Finding Memorable Moments

Filed under: Uncategorized — by dt78830 @ 6:01 pm

I agree with this article that classrooms need to have the voices of teachers’ and children’s stories.  I thought it was cute when the boy told the new student that  he can tell his own stories in their classroom and you did not have to copy them from the board.  I liked the idea of “exploding a moment” where they acted it out.  They needed something for the English as a second language learners to understand.  I believe this “crafting technique” would work well with all students.

to dance

Filed under: Uncategorized — by dt78830 @ 5:09 am

I enjoyed reading to dance by Siena Siegel. I wasn’t sure I would enjoy the style of the graphic novel at first when I just flipped through some pages.  As I began reading, I enjoyed the story and read it fairly quickly.  I enjoyed reading how she got started in ballet and met these famous people.  I also learned some things about ballet that I did not know.  What a wonderful way to tell her story!

A Study of Memoir

Filed under: Uncategorized — by dt78830 @ 4:34 am

This was an excellent article explaining memoir.  I enjoyed reading how Arnberg taught memoir.  I thought it was wonderful how she let the students search for the meaning of memoir as she had them gather books.  She immersed them in great memoirs as they were discovering what a memoir is.  This reminded me how Dr. Frye told us to immerse or marinate our students, for example, in I Poetry. I believe this is the key to student’s understanding – to immerse them in whatever it is.   They were able to differentiate between an autobiography and memoir eventually after searching. The students discovered that a memoir needs memory as well as the author’s feelings about the memory.  Next, she conferred with the students and taught mini-lessons throughout.  It was helpful to read how she handles embellishment and voice.  I like how the students chose their own mentors to help them in their writing of memoir.  As time went on, Arnberg took her students through writing memoir as poetry, letter writing and picture book.

Memoir Picture Books

Filed under: Uncategorized — by dt78830 @ 3:16 am

Shortcut by Donald Crews

I enjoyed this memoir.  A lady at a workshop had read this to us so I had heard it before and I actually bought it after she introduced it to us.  I liked how the story was written along with the illustrations.  It built excitement when when he yelled, “Get off the tracks!”  This story reminded me of the train tracks above my grandparent’s house.  When I was a little girl my grandmother and I would run outside when we heard the train coming to watch it go by.  The closer I got to it the better.  We would also take walks on the train track when a train was not near by.

My Rotten Redheaded Older Brother by Patricia Polacco

I always enjoy reading Patricia Polacco’s books.  I enjoyed this story, too.  It really bothered Tricia that her brother could do everything better than she could.  After making a wish, things changed.  This story has such a sweet ending.  The illustrations are wonderful, too.
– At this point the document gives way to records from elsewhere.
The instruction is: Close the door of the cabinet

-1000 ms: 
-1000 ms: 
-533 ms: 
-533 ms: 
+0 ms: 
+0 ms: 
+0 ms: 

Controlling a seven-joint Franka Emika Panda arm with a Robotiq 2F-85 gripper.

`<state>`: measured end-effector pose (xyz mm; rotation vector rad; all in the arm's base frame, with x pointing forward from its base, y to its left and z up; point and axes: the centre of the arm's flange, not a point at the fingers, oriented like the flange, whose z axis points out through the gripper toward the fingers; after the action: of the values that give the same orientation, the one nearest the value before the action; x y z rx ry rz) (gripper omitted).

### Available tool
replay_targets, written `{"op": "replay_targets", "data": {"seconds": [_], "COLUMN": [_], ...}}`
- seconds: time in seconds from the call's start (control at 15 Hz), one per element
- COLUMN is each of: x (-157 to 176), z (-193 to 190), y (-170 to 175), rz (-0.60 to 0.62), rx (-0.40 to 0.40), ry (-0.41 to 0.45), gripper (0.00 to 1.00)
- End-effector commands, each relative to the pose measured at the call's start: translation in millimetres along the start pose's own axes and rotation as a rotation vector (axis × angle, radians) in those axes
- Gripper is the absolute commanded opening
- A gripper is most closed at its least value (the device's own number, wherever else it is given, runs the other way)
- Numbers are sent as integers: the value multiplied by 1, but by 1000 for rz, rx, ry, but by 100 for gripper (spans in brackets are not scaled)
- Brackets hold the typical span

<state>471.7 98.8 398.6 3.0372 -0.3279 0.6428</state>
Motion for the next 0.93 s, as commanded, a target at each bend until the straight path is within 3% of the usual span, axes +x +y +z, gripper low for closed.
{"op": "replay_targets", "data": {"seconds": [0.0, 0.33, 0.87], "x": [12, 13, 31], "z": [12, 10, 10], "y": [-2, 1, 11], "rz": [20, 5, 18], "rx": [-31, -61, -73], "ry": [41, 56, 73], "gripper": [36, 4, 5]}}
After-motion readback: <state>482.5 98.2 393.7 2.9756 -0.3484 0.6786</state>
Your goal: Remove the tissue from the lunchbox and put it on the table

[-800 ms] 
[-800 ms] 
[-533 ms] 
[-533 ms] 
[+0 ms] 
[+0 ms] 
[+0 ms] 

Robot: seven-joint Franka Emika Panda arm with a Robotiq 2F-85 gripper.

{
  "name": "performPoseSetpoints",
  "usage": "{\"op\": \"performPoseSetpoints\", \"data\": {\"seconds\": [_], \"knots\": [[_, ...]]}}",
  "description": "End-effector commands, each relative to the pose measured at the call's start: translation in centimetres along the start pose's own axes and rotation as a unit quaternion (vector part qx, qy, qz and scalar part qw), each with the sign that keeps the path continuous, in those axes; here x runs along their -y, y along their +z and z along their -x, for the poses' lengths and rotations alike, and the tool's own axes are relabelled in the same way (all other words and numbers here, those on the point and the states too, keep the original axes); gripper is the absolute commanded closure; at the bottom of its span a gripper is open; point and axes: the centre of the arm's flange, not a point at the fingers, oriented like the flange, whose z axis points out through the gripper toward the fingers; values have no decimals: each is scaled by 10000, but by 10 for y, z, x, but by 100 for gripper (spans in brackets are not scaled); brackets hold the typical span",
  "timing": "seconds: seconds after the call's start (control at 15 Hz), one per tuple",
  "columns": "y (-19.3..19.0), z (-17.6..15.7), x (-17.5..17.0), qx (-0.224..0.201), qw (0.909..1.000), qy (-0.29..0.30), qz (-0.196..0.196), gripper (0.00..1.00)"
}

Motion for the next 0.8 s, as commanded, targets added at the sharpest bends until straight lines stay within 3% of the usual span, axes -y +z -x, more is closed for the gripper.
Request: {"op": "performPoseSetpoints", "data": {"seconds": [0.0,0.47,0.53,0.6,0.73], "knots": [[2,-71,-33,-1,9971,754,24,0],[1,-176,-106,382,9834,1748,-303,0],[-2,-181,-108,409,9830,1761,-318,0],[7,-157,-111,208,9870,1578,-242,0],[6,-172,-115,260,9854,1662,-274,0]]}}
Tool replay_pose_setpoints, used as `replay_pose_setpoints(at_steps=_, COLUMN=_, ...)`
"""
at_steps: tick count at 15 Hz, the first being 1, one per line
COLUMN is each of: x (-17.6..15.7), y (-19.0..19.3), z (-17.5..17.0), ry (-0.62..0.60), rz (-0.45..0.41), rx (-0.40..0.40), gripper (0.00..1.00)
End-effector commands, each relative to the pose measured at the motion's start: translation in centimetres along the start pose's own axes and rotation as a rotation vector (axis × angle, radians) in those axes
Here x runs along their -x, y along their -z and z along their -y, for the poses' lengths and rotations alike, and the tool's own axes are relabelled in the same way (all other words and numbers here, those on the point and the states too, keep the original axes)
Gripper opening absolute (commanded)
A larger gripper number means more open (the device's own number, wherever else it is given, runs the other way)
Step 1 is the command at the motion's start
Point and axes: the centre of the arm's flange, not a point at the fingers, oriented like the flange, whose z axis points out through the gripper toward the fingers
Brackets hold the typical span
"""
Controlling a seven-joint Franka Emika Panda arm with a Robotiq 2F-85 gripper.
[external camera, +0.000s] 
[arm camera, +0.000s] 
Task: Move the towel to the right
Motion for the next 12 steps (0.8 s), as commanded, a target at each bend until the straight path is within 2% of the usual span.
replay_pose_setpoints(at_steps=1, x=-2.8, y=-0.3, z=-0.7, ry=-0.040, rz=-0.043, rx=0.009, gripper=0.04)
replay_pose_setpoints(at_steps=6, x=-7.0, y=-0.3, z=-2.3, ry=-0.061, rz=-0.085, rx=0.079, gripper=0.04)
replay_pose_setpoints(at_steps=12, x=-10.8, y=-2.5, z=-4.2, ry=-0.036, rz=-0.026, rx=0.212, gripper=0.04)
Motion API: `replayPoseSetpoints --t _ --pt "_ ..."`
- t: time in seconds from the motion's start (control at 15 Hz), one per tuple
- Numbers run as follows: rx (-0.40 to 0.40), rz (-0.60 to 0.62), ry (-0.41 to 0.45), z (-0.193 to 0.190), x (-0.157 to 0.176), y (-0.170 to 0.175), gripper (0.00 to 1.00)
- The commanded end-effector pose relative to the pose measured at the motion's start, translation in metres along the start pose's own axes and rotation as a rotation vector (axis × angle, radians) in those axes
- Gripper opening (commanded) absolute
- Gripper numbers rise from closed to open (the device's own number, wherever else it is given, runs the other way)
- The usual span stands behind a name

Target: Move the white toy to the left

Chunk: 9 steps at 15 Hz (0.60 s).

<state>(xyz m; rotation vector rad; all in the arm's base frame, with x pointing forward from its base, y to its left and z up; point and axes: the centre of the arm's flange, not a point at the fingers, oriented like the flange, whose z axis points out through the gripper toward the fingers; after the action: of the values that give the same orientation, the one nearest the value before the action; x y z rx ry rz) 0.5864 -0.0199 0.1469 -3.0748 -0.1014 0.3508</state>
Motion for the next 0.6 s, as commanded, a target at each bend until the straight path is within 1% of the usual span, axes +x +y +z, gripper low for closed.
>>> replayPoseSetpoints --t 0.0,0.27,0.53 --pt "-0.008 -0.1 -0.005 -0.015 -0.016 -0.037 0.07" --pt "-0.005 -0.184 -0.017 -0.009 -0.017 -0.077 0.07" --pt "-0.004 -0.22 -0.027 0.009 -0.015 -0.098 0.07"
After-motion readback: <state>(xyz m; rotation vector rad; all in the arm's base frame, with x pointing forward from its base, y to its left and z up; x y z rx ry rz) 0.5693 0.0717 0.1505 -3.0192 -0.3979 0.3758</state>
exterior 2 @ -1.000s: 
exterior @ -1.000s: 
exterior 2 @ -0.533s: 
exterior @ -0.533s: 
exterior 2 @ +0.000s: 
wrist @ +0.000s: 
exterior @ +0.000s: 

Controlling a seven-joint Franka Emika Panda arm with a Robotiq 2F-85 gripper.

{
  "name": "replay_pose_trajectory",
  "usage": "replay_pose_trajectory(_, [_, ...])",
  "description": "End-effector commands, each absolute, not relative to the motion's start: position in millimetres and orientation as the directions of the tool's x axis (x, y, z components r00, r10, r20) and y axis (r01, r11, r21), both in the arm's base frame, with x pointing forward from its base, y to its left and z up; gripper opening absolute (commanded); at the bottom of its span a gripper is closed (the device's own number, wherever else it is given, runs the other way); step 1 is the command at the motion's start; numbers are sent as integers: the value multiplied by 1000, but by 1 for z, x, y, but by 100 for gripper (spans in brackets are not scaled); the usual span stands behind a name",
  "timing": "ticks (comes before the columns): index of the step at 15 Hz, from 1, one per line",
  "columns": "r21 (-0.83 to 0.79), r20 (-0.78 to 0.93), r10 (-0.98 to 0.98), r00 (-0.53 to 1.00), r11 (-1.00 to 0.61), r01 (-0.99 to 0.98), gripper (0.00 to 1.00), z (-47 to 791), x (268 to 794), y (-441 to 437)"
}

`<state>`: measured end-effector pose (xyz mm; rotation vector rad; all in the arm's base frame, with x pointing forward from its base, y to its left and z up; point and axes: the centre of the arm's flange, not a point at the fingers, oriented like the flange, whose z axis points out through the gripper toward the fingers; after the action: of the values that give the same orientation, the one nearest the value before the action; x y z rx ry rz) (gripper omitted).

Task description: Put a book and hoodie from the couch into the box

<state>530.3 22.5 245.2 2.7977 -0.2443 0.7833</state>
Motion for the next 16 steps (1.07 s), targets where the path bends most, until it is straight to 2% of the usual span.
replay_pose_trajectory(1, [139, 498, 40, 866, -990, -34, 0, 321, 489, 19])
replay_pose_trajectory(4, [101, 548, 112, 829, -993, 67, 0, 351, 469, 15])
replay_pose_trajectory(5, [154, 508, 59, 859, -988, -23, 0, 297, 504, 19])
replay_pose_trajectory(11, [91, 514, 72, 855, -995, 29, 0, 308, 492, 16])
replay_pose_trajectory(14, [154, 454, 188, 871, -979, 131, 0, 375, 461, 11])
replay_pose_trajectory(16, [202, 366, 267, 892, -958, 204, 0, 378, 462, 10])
Family Pictures by Carmen Lomas Garza

This is a nice memoir where the author has told a story on each page using the pictures.  The pictures are memories from when she grew up in Texas.  It shares her Latino culture.  I like how the book is written in English and also in Spanish.  If studying memoir in the class, this would be one that I would use with my younger students because I believe they could eventually publish something similar.  They would be able to tell about a memory and have a picture to go with it.  I would begin by reading only a few pages with younger students.